I am trying to do a G0W0 calculation of a molecule with yambo 3.4.1 (using Coulomb cutoff etc. so the cell is rather large)
and I am trying to converge the X matrix size.
Below I have summarized the most important results (run time refers only to the time used to calculate X).
NGsBlkXp [Ry] = 1 2 3 4
NGsBlkXp [RL] = 921 2553 4713 7237
run time
Gap [eV] = 6.921 6.848 6.870 6.869
I have two questions:
1. A very basic question about plane waves: How should one choose the grid of NGsBlkXp values to check for convergence?
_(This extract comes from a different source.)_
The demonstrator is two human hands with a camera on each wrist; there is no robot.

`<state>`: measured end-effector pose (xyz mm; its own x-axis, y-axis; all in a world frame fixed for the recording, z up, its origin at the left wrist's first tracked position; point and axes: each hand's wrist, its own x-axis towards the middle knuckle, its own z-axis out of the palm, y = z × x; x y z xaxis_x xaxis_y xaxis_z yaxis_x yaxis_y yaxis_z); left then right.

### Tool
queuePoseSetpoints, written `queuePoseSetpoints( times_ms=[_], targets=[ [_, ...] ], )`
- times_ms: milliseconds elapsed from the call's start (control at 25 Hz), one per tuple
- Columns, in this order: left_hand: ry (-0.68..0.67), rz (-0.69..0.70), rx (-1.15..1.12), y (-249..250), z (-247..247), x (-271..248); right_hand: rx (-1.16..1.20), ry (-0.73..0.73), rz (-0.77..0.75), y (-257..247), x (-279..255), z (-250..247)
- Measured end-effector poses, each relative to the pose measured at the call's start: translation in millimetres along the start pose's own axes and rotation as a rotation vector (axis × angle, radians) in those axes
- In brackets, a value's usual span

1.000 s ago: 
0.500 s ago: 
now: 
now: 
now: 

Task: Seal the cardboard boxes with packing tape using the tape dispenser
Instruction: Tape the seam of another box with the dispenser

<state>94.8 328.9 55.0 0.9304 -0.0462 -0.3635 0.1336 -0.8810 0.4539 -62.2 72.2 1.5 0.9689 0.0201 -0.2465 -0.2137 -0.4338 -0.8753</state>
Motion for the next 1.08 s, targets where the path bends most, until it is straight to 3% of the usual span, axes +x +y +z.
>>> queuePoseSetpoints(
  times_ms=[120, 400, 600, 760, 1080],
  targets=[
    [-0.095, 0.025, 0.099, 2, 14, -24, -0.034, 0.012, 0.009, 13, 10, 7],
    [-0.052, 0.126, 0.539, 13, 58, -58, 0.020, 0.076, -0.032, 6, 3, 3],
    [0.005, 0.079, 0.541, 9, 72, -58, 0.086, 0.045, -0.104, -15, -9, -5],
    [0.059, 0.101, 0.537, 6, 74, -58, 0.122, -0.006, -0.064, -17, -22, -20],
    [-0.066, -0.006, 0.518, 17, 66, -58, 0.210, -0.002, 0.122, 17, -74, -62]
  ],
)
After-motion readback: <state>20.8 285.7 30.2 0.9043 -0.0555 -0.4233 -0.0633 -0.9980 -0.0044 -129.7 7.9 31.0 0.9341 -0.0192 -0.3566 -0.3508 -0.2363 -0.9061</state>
If I choose my points in a way that their relative distance decreases further and further (in the 'relevant metric'), the results might appear to be near convergence although they aren't. Is the 'relevant metric' here the number of plane waves?
I.e. given that E \propto k^2, should I rather use a grid of NGsBlkXp = 1^2, 1.5^2, 2^2, 2.5^2, ... Ry ?
2. Are there any tricks to reduce the run time of the X calculation?
I guess, the dramatic increase in run time can be explained by the cost of the matrix inversion being proportional to nGsBlkX^3 (?).
So, if I cannot reduce the cell size, is there anything I can do?
Best,
Leopold
P.S.: Although the gap value seems to be well converged, some orbital energies near Fermi still change by 20meV from 3Ry to 4Ry.